§ **The problem**
Write out every line below that contains "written".

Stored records
——————————

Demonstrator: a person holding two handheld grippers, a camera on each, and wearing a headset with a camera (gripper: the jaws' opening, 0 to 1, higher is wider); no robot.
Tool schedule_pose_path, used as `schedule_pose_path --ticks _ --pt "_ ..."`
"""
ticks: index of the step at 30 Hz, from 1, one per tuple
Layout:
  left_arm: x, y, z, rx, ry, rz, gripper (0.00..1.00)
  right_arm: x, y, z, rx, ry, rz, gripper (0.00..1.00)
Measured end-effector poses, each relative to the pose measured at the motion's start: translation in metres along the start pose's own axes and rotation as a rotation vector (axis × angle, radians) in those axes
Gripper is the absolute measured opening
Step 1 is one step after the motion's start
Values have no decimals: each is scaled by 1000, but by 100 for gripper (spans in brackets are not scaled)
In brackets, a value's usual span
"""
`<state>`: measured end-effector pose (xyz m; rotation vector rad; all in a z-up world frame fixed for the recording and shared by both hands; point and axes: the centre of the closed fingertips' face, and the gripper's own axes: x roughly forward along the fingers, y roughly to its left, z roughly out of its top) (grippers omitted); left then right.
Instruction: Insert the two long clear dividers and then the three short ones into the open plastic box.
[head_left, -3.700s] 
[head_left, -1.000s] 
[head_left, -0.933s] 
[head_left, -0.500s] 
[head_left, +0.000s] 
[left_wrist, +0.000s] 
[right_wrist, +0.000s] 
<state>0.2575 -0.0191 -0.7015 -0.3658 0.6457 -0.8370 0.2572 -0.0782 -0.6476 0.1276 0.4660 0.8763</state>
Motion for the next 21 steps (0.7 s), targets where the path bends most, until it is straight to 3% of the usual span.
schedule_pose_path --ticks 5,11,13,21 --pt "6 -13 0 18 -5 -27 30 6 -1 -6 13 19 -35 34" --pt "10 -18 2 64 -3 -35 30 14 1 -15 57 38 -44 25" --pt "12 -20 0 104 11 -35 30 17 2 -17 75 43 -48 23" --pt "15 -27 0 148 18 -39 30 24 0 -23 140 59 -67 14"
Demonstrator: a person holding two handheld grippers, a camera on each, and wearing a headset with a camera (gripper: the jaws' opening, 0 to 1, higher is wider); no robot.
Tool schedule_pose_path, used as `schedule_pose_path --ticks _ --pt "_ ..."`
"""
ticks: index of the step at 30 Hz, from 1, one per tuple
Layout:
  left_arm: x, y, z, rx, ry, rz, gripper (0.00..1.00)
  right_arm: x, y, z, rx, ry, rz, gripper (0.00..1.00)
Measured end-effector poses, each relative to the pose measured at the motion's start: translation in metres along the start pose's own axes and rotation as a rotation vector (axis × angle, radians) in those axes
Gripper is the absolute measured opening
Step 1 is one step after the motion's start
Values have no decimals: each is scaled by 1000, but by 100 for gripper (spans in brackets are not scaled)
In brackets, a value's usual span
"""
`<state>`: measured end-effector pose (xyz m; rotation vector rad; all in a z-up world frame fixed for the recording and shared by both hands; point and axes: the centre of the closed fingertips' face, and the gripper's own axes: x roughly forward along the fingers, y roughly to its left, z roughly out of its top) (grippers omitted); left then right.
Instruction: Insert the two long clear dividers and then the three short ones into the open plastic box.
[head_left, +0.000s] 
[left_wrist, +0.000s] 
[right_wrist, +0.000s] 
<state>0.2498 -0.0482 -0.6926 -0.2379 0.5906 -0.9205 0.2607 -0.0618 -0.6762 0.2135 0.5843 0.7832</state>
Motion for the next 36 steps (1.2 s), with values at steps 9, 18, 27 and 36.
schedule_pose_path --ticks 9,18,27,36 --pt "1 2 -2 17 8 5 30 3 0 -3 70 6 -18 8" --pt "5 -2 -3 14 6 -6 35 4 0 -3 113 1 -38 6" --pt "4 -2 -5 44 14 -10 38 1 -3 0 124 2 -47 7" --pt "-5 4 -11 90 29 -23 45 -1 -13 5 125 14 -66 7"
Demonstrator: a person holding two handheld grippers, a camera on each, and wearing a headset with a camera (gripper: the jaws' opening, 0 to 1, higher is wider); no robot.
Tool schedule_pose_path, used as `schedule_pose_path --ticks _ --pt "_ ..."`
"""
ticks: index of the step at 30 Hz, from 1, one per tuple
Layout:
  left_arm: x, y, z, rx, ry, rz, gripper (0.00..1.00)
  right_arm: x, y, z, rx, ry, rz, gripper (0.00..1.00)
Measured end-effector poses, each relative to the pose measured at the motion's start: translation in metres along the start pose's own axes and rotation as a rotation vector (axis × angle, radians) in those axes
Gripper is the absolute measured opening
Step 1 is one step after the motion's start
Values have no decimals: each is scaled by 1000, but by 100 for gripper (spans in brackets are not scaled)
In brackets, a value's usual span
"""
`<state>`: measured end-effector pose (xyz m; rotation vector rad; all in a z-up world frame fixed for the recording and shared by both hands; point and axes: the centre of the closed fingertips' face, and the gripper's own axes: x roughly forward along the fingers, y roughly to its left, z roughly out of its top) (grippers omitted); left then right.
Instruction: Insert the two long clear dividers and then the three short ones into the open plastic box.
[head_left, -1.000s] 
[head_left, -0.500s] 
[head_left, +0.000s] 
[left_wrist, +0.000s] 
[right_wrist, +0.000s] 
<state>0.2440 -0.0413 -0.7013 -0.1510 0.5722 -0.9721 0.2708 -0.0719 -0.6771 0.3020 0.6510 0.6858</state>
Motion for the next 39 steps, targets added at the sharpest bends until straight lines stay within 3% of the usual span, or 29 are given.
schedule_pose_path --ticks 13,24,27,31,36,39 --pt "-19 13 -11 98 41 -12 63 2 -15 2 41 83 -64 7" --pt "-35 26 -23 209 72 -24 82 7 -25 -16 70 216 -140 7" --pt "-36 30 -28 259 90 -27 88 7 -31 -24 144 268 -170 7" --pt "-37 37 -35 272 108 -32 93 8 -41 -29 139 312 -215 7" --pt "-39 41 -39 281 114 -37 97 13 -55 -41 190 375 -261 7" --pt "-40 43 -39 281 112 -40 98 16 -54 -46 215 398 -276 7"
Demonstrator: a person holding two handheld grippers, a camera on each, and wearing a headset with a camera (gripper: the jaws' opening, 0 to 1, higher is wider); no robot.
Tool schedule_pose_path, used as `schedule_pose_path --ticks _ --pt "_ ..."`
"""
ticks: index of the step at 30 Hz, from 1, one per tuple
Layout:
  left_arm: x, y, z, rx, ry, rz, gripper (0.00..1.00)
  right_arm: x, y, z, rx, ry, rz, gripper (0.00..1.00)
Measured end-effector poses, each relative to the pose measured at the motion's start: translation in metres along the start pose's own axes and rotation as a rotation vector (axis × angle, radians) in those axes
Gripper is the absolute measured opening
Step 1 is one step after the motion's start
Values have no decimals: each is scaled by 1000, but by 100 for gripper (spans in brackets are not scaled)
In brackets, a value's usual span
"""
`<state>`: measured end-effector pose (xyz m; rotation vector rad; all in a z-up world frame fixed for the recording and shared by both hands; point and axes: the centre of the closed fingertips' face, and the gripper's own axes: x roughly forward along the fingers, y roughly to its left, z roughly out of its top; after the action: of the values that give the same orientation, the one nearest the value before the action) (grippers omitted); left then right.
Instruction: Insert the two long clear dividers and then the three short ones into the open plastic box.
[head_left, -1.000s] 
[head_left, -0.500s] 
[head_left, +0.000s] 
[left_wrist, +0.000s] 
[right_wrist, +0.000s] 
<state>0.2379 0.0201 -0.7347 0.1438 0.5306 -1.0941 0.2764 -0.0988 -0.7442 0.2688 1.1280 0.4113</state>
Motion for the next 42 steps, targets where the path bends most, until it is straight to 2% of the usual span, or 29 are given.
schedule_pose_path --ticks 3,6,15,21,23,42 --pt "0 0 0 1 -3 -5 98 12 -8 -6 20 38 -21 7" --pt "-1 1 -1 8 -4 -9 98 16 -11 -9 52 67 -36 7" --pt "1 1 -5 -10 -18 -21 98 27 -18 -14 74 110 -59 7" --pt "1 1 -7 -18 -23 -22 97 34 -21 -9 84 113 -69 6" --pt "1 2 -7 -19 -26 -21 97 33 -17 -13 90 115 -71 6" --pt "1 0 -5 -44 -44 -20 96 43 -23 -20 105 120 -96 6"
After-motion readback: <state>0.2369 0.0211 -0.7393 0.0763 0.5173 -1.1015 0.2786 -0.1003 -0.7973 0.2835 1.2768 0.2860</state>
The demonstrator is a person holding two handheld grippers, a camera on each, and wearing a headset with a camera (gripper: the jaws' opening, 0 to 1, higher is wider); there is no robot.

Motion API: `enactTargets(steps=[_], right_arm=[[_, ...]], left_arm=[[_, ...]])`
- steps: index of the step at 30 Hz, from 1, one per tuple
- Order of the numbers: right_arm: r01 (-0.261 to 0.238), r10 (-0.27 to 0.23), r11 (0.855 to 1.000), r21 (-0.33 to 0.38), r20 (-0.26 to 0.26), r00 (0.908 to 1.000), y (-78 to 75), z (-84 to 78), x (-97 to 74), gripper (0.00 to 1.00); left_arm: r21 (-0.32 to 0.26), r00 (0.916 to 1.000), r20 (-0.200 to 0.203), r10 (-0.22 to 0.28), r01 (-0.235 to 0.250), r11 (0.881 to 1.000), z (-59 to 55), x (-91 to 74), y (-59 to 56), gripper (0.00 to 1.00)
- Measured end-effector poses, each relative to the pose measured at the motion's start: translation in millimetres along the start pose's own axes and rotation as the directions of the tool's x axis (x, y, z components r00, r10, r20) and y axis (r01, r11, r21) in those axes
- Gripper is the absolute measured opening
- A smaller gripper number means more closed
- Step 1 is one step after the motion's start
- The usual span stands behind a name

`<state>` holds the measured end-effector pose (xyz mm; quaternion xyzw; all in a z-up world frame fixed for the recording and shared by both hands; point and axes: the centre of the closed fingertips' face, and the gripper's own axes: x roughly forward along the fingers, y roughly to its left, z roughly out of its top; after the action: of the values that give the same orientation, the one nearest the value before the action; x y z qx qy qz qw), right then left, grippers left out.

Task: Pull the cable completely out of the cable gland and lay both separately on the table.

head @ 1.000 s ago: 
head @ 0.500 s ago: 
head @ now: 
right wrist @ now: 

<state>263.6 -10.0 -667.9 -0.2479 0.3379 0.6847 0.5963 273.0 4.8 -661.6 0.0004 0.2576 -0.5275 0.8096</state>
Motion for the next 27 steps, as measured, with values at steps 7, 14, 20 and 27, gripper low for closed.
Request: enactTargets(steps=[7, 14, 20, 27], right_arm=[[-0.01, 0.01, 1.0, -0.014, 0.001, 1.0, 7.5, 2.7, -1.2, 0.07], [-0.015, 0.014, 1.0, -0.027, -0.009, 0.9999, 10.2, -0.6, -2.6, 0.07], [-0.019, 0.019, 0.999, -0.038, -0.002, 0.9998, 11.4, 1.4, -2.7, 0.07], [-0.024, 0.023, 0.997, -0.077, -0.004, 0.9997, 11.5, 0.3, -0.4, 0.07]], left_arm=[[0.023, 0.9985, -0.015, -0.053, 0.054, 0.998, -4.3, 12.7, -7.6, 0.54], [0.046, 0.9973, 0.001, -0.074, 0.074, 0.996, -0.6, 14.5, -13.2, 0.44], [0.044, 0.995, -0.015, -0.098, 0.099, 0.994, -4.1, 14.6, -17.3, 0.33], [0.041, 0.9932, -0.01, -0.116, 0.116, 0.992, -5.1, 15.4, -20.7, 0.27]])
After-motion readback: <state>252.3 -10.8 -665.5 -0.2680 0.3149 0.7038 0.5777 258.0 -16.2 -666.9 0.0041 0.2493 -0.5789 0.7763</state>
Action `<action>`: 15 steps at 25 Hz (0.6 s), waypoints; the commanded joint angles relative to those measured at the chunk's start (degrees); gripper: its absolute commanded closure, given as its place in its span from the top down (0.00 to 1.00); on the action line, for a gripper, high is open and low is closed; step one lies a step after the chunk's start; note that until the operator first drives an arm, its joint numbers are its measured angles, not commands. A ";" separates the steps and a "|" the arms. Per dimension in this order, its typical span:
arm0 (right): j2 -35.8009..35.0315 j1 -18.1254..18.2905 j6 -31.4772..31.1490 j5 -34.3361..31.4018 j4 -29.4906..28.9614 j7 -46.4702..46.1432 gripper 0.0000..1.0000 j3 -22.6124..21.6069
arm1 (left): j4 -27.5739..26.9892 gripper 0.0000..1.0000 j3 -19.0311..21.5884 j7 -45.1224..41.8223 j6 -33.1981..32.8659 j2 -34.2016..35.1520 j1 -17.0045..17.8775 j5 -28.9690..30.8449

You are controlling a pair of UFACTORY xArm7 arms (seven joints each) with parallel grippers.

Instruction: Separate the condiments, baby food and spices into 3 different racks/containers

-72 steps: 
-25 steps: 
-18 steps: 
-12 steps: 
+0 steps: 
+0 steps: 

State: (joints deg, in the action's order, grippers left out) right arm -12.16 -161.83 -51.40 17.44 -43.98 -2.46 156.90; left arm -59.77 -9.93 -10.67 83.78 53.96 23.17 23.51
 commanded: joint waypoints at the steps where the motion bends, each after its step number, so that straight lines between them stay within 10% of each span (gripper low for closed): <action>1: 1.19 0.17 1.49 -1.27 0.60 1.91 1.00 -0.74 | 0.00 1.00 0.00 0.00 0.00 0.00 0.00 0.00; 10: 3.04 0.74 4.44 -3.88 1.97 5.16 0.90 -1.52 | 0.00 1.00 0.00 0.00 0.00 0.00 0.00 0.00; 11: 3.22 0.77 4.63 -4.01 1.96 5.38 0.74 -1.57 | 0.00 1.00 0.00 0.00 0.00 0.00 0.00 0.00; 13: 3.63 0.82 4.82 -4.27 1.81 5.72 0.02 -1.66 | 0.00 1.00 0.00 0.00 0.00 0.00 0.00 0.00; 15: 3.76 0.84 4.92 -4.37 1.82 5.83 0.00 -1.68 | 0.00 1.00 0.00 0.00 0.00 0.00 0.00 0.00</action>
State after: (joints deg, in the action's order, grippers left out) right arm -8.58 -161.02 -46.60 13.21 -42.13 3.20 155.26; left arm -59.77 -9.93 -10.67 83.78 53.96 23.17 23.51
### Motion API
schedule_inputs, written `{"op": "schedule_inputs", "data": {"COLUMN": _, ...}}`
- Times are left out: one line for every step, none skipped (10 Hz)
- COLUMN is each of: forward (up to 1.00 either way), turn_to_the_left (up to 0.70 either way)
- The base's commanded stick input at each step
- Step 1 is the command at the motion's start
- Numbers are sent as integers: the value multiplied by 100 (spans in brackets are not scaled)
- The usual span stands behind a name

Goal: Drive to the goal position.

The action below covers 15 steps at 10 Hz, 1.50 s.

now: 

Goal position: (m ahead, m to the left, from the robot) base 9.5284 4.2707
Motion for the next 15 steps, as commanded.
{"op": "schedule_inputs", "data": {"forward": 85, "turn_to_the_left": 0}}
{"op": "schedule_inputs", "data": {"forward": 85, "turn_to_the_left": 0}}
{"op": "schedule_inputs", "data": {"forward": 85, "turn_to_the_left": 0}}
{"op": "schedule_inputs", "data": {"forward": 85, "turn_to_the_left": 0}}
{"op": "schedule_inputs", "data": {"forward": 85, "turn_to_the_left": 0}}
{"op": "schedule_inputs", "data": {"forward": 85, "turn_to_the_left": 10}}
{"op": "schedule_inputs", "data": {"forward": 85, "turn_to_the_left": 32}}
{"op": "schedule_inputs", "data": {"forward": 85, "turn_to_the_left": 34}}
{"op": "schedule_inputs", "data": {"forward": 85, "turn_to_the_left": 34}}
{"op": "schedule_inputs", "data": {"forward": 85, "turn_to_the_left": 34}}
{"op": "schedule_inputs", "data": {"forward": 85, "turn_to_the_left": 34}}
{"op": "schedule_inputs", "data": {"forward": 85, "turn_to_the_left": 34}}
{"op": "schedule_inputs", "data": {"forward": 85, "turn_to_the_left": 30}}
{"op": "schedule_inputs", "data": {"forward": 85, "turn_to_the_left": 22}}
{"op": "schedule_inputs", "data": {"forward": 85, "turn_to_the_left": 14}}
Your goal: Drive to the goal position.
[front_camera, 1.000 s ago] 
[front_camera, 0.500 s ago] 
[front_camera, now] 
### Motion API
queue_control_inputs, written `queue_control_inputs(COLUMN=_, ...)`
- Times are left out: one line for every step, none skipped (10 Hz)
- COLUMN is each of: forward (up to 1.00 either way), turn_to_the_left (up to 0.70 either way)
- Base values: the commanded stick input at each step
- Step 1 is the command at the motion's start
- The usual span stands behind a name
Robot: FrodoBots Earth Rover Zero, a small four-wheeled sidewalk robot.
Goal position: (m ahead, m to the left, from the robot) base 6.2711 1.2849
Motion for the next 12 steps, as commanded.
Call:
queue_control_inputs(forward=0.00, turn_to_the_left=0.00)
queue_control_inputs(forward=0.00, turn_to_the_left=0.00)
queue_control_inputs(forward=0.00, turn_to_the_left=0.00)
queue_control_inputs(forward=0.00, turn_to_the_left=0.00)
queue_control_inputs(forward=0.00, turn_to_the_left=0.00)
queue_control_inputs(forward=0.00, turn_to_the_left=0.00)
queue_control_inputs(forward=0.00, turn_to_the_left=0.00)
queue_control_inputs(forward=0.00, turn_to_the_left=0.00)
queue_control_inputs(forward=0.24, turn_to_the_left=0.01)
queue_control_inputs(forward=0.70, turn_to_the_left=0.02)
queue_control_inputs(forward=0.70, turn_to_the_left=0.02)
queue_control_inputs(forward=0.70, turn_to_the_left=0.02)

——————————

§ **Output for this task**
schedule_inputs, written `{"op": "schedule_inputs", "data": {"COLUMN": _, ...}}`
queue_control_inputs, written `queue_control_inputs(COLUMN=_, ...)`

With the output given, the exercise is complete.